On this Friday afternoon from 15:45 PM to 16:30 PM, our temporal server encountered the error “potential deadlock detected” on over 10 shards. (See the loki error).
We also noticed that the server encountered resource exhausted by busy workflow issue. The workflow lock contention latency also hiked during that time.
Our persistence latency at that time is quite stable. Max persistence latency is from matching service which is below around 80ms.
Our sync match rate is above 0.96, it did drop from 1 to 0.96 several times.
shard lock contention is 0.000990 which is very low.
Can you compare your resource exhausted graph (times) with:
service errors by type sum(rate(service_errors{service_name="frontend"}[1m]) or on () vector(0))

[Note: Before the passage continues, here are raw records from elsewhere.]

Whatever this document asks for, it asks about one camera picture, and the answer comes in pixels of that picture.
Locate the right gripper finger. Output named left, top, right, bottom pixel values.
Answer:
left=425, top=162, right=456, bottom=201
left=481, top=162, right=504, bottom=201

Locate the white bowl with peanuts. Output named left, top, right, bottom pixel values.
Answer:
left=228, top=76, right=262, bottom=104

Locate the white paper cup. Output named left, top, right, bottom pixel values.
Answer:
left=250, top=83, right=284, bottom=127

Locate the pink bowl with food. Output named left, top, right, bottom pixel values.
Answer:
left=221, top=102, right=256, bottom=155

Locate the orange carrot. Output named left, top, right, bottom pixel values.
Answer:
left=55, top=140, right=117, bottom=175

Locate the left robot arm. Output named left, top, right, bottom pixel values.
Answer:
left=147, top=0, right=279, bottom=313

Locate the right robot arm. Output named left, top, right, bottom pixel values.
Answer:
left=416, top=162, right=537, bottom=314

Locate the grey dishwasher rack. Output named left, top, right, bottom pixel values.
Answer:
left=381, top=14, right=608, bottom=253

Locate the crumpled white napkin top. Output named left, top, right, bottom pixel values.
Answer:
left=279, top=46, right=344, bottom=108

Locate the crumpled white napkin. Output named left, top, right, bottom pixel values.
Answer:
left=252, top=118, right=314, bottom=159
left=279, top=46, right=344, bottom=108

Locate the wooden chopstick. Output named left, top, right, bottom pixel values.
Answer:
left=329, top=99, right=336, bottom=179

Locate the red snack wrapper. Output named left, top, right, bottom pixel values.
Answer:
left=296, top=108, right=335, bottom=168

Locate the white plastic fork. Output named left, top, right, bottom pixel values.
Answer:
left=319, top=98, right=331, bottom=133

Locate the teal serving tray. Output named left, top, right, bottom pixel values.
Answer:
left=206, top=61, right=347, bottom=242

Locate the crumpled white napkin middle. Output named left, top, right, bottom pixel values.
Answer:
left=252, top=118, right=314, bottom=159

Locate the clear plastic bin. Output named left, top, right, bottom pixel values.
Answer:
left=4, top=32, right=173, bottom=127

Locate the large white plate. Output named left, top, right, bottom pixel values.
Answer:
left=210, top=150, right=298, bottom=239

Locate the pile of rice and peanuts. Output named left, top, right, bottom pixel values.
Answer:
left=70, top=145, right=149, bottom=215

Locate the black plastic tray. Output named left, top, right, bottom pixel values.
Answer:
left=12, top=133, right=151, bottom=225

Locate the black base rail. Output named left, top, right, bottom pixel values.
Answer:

persistene latency by operation: sum(rate(service_errors{service_name="frontend"}[1m]) or on () vector(0))
Activity and Workflow task timeouts:
sum(rate(start_to_close_timeout{operation="TimerActiveTaskActivityTimeout"}[5m])) by(namespace,operation)
sum by (temporal_namespace,operation) (rate(schedule_to_start_timeout{operation="TimerActiveTaskActivityTimeout"}[1m]))
sum(rate(start_to_close_timeout{operation="TimerActiveTaskWorkflowTaskTimeout"}[1m])) by(namespace,operation)
we probably started too many activities/child workflows from single workflow execution?
that is typically the case, yes. operation for busyworkflow is RecordWorkflowTaskStarted my guess here is that we probably started a large number of activities in parallel that completed at the same time or very close to each other. idk your use case to tell for sure but looks like it
service errors by type - frontend service no error during that time
persistence latency by operation
At 16:00 PM, ListClustermetadata latency is 1.92 min. At 16:23pm, UpdateWorkflowExecution is 2.75 min.
3.Time to Close timeout and schedule_to_start_timeout metrics somehow is missing. I can only see system workflows not workflows under custom namespaces.
@tihomir Sorry to keep bugging you. We have a scheduled workflow runs every 1 minute. It take less than 5 seconds to finish the execution. I do see several consecutive workflow executions with same workflow id and different run id.
Do you think the issue might be related this workflow?